- INFORMATION SHOWN -
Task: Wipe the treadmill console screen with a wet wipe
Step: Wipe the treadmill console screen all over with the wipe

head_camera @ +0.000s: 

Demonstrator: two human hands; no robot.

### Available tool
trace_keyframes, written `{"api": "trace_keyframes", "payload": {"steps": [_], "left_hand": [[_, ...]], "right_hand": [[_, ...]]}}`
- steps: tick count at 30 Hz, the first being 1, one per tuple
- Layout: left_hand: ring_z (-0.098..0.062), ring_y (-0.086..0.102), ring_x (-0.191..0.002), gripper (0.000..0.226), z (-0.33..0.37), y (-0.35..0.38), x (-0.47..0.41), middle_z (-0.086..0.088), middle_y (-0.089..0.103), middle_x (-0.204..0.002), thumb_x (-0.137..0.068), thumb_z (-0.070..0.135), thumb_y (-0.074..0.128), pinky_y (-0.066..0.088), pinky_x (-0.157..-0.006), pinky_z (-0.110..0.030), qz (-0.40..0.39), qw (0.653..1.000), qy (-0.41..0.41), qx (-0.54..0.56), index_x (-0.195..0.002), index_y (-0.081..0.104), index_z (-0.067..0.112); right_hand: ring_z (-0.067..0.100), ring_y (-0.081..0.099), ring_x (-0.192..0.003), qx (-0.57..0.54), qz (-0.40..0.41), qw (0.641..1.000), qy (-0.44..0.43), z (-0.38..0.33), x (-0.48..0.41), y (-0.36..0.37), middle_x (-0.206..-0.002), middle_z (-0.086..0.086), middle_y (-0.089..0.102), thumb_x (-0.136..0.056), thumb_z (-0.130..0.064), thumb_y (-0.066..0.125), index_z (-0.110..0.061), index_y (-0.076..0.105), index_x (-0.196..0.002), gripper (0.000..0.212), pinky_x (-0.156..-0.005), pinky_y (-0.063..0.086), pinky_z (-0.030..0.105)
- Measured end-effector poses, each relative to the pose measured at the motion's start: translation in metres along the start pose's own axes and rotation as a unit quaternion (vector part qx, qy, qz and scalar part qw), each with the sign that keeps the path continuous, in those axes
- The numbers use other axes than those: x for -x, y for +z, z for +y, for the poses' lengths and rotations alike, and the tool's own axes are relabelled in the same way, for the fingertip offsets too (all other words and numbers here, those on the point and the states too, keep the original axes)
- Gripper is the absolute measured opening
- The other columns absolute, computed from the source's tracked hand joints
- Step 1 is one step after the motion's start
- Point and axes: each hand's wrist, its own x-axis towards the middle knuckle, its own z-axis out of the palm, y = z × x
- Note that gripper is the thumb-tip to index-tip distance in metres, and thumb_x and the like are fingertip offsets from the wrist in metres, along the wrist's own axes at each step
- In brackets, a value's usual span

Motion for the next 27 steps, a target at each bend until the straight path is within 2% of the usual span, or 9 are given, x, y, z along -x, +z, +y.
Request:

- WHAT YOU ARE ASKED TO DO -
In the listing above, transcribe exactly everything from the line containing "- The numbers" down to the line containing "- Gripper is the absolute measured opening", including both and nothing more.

- RESPONSE BOX -
- The numbers use other axes than those: x for -x, y for +z, z for +y, for the poses' lengths and rotations alike, and the tool's own axes are relabelled in the same way, for the fingertip offsets too (all other words and numbers here, those on the point and the states too, keep the original axes)
- Gripper is the absolute measured opening

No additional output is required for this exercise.